Friday, 17 June 2016

Puasa Libur

Nasi yang sudah tertata rapi di meja makan menjadi tanda  Dharma sudah selesai tugasnya.  Yatmi yang sudah bangun jam 03.00 dini hari menyiapkan masakan tak ada yang beda dengan hari biasanya mereka lakukan. Tempe goreng menu kebiasaan yang  tidak pernah tertinggal dengan khas bawang putih dan sedikit garam sengaja Yatmi buatkan beserta kecap irisan lombok rawit sudah membuat mereka mencapai kenikmatan hidup sesungguhnya.

Ramadhan membuat Yatmi masih memilih untuk tidak berjualan seperti biasanya. Hidup kepasrahan menerima nafkah dari Dharma seberapapun yang diperolehnya saat mencium tangannya disore hari entah barang dagangan masih tersingkap di keranjang sepeda maupun Dharma pulang lebih siang saat pasar ramai mencari barang dagangannya. Menekan segala keinginannya membuat ia sadar bahwa menikmati hidup bukan menurut orang lain melainkan membebaskan pilihan diri sendiri atas nikmat dihari itu.

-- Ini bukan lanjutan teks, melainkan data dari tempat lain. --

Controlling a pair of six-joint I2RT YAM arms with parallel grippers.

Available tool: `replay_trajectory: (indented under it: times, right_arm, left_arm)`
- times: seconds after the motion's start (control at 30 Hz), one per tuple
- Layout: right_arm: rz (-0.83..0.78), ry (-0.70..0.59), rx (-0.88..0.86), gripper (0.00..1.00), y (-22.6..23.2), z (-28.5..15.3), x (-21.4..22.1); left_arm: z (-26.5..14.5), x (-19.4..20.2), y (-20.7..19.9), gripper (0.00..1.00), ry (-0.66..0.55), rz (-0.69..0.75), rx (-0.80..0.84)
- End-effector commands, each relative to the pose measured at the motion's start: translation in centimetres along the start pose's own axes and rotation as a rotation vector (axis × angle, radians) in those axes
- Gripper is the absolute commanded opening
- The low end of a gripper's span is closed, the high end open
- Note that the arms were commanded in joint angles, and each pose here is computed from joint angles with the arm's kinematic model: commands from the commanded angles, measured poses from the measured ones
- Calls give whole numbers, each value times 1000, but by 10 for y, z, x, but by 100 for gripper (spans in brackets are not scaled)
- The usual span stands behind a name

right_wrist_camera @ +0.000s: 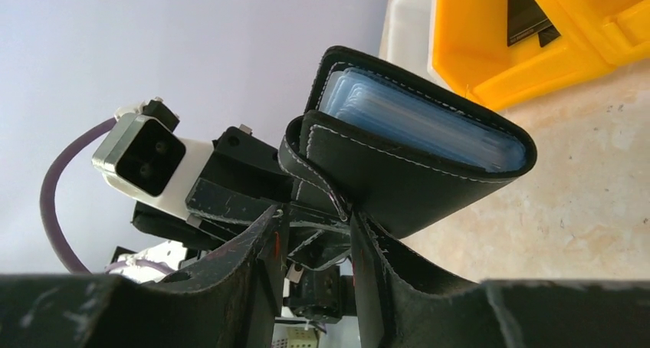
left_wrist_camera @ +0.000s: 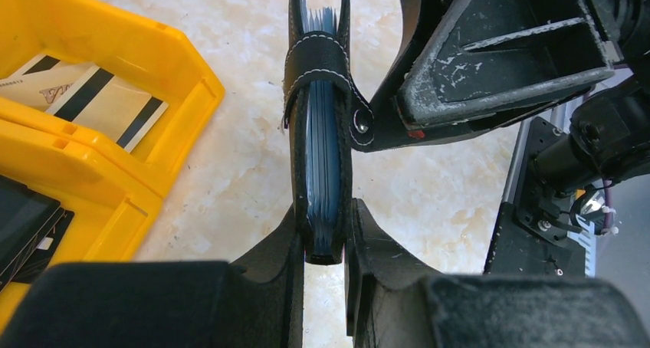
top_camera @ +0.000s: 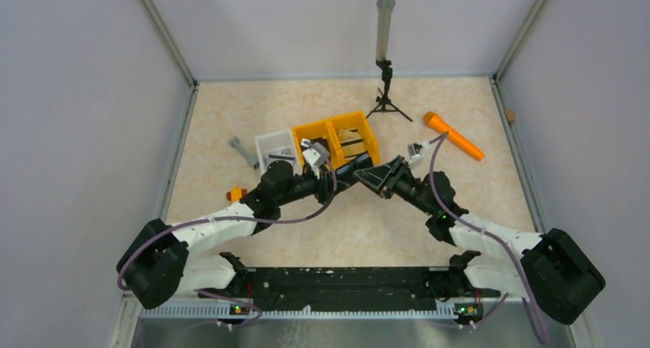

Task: Take the credit cards out of the card holder
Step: Open the card holder at the center of the board.

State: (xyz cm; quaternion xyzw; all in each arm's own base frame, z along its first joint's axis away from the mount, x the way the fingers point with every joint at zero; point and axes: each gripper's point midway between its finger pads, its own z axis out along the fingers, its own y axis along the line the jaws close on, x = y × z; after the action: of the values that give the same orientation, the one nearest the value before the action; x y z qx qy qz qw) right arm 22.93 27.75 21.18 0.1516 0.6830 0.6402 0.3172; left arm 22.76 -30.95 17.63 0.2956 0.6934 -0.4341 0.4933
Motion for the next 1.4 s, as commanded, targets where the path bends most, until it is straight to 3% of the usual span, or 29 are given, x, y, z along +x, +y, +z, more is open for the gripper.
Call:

Yatmi tidak merasa miskin meski orang lain menganggap hidupnya dibawah rata-rata orang dikampungnya. Semisal pun orang menanyakan kepadanya mengenai kecukupan nafkah yang diterimanya, maka hanya senyuman kecil yang tak bermakna selain kebahagiaan hidup bersama suaminya Dharma. Laki-laki hampir tidak pernah menandakan soerang yang mempunyai kehidupan  religius di masyarakat. Bakti yatmi begitu teguhnya kepadanya karena percaya bahwa hanya prinsip penghambaan diri yang dilakukan Dharma sudah mendarah dalam sujud sepertiga malam mensyukuri atas nikmat yang ia terimanya hari ini dan mengharap lebih lagi mensyukuri atas nikmat esok yang belum pernah terjadi.

Jalan kehidupan tidak mengharapkan mudah justru kesulitan menjadi buah kedewasaan Yatmi. Wujud dari realitas kehidupan telah hadapi Yatmi menerima keadaan yang Tuhan berikan kepadanya. Sore yang tak menentu terhadap hasil yang diterima Dharma menyisakan cerita tersendiri saat keadaan terhimpit kebutuhan. Memang takaran dari keluarga mereka hanya kebutuhan bukan keinginan, itu pun mereka masih terus belajar memaknai hidup beserta kewajarannya. Mereka hanya menjalan Pikiran mereka harus lebih diperas disaat kebutuhan mereka tidak bisa terbayar dengan penghasilannya.  Saudara Yatmi yang terkadang turut membantu meski suatu saat bantuannya tersebut dikembalikan lagi.


Hanya satu sumur didalam rumah mereka di bulan Ramadhan ungkapan tersebut sangat patut  bagi keluarga Dharma. Hanya mengandalkan penghasilan dari suaminya, semangat Yatmi tentunya lebih leluasa untuk berkhidmad melayani suaminya. Sebelas bulan yang  Tuhan berikan kiranya sudah cukup untuk membantu perekonomian suaminya. Keyakinan yang dalam terhadap pemberian rezeki tidak semata dinilai dari penghasilan, keadaan hati yang damai dan legowo menikmati rasa syukur senantiasa terbawa dalam hari-harinya. Tentunya hal tersebut tidak semua orang dapat merasakannya karena kebahagiaan sejati terletak dalam hati untuk bisa menerima kehendak-Nya.